Try it: Do any lines in the data below contain "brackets"? If so, copy every one of them.

---------- Supplied information

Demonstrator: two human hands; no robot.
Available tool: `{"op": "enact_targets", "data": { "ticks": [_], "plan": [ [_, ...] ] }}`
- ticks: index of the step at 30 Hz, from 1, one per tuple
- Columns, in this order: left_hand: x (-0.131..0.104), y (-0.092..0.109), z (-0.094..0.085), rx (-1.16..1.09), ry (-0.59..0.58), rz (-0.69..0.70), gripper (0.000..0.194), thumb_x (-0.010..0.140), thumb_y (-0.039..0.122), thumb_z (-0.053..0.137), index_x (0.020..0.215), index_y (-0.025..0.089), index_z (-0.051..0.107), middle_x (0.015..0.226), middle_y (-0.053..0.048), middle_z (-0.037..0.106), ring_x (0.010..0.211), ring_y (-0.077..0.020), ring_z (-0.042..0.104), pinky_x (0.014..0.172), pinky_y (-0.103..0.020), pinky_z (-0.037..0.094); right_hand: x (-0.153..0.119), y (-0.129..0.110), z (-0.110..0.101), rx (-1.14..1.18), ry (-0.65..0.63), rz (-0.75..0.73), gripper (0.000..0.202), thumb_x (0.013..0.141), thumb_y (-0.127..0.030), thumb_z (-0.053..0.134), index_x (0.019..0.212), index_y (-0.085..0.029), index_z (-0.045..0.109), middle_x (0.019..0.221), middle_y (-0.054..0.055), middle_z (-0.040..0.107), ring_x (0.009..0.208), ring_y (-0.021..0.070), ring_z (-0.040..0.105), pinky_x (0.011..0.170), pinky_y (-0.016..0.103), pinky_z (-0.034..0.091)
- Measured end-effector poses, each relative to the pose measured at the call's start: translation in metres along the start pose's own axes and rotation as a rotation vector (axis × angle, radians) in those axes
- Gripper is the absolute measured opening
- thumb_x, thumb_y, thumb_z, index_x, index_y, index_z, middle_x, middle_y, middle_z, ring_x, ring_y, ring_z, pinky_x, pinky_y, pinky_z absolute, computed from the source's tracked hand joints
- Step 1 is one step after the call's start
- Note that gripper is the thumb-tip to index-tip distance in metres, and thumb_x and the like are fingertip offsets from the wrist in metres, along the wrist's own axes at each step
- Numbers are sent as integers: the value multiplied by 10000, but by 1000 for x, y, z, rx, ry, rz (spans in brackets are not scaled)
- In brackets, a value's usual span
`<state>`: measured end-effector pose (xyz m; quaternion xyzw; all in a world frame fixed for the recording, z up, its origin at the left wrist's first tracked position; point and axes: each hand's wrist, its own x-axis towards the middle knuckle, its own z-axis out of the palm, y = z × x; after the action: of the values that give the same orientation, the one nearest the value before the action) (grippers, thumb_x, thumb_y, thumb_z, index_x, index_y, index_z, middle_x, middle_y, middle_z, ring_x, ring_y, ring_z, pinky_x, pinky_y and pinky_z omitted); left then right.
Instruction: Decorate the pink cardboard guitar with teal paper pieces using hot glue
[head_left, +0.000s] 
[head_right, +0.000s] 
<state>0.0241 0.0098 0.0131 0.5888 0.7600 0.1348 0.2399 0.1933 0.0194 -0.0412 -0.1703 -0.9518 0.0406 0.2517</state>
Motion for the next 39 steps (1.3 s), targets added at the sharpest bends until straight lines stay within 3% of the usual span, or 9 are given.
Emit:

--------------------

Your response:
- Numbers are sent as integers: the value multiplied by 10000, but by 1000 for x, y, z, rx, ry, rz (spans in brackets are not scaled)
- In brackets, a value's usual span

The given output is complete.